Which technique ti use and when for web pentest (cmdasp.aspx, reverse.aspx, web.config....)

Hi everyone

I would like to know when to use a weaponized web.config or a cmdasp.aspx?
For example on the machine named B***ty, the weaponized Web.config that contains a reverse shell (calling a reverse shell), it worked

But on devel it doesn’t.
I just would like to know which hint can tell me, which technique to use and when?

I also uploaded a reverse.aspx but it generated a web.config error. So i thought “cool, let’s upload a weaponized web.config”, but no luck

That’s why I would like to know what can tell me which technique to use and when.

Thanks guys!

@tomski said:

That’s why I would like to know what can tell me which technique to use and when.

Well, a lot of the time it is just trial and error. There isn’t really a big sign saying “use this exploit”, so a lot of time is spent testing various exploits to see if they work.

I haven’t looked at devel, but I think the webshell should work - the web config error might mean something else was broken.

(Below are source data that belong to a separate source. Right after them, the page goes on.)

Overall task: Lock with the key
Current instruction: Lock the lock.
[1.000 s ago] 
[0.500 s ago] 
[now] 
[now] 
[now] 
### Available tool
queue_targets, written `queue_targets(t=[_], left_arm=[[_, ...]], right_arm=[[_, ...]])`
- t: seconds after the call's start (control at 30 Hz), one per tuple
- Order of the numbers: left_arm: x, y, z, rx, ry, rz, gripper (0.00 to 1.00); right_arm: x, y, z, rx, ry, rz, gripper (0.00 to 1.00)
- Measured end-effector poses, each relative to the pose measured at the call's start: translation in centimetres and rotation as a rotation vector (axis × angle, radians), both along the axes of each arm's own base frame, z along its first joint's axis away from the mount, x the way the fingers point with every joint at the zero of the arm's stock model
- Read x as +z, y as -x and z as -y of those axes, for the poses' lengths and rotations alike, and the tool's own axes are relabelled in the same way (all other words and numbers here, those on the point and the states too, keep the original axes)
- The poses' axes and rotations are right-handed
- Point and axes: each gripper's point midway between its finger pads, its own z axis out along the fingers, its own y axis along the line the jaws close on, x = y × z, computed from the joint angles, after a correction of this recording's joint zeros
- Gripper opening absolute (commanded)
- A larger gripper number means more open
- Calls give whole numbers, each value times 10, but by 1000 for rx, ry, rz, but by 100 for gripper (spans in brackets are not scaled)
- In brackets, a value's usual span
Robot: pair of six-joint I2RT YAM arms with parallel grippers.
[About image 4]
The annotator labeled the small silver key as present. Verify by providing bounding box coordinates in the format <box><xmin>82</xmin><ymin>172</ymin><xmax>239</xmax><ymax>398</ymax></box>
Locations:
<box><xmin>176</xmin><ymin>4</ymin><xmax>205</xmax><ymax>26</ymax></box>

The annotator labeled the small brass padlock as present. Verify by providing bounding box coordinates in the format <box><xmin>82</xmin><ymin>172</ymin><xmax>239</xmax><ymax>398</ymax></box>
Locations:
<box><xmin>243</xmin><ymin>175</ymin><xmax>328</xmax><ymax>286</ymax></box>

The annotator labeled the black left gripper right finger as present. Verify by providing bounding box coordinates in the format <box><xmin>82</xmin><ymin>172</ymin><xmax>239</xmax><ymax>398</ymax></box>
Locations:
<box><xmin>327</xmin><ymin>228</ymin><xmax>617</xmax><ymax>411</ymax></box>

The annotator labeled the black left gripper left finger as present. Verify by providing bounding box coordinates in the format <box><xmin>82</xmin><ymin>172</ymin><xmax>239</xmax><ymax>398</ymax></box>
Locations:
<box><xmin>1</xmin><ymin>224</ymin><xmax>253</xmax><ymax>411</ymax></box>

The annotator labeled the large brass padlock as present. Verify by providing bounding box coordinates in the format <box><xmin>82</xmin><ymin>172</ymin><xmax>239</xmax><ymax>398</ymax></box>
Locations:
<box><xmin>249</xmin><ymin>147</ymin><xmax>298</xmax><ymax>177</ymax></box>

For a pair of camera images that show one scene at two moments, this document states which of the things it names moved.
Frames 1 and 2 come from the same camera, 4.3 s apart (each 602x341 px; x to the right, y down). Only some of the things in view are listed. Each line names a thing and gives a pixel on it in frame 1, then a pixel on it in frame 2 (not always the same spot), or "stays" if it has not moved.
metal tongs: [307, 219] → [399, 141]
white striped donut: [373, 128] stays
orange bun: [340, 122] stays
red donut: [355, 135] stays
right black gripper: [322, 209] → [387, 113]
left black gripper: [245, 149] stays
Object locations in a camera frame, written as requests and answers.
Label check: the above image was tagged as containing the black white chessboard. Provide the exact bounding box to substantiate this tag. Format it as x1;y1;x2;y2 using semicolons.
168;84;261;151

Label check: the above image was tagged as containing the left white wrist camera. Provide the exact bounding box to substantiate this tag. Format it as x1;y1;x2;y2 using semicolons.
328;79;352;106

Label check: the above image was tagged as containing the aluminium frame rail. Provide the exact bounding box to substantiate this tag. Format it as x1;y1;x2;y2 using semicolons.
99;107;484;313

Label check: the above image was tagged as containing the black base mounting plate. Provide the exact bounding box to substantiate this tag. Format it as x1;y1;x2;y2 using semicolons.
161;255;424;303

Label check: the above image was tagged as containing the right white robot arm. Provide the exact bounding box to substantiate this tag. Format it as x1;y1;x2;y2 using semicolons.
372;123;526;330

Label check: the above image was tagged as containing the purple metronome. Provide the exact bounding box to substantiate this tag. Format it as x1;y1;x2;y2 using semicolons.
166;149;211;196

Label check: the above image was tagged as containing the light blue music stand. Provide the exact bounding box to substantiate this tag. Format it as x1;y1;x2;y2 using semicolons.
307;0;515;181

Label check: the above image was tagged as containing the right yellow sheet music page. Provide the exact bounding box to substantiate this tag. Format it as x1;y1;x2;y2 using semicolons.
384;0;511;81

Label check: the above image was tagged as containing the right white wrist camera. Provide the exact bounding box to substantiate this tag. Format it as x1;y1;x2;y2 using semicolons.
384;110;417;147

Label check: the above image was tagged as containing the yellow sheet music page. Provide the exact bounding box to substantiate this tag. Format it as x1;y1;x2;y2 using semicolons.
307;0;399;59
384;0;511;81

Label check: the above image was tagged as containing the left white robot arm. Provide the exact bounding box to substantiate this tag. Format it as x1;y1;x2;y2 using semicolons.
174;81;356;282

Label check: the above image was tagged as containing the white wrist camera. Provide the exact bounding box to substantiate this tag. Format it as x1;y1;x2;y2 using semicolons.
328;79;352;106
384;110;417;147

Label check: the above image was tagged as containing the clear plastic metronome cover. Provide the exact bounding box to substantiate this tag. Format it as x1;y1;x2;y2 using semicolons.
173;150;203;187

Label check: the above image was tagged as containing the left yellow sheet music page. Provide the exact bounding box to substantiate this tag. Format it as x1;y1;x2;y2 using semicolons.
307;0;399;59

In fact, you should choose the right option for yourself. I think you can’t use the internet without it unless you are anonymous. Most often, a cyberattack looks quite ordinary: in the worst case, a notification appears on the user’s screen that his computer is encrypted, and a demand to pay a ransom. Often, nothing visible happens at all — many malware try to behave as quietly and imperceptibly as possible in order to have time to steal as much valuable information as possible before they are noticed. But my friend told me that I can secure my data thanks to ( Cyber-Security. How to protect yourself from cyber-attacks ) strong password generator and it really works! This site generates such unusual and cool floggings that I am delighted!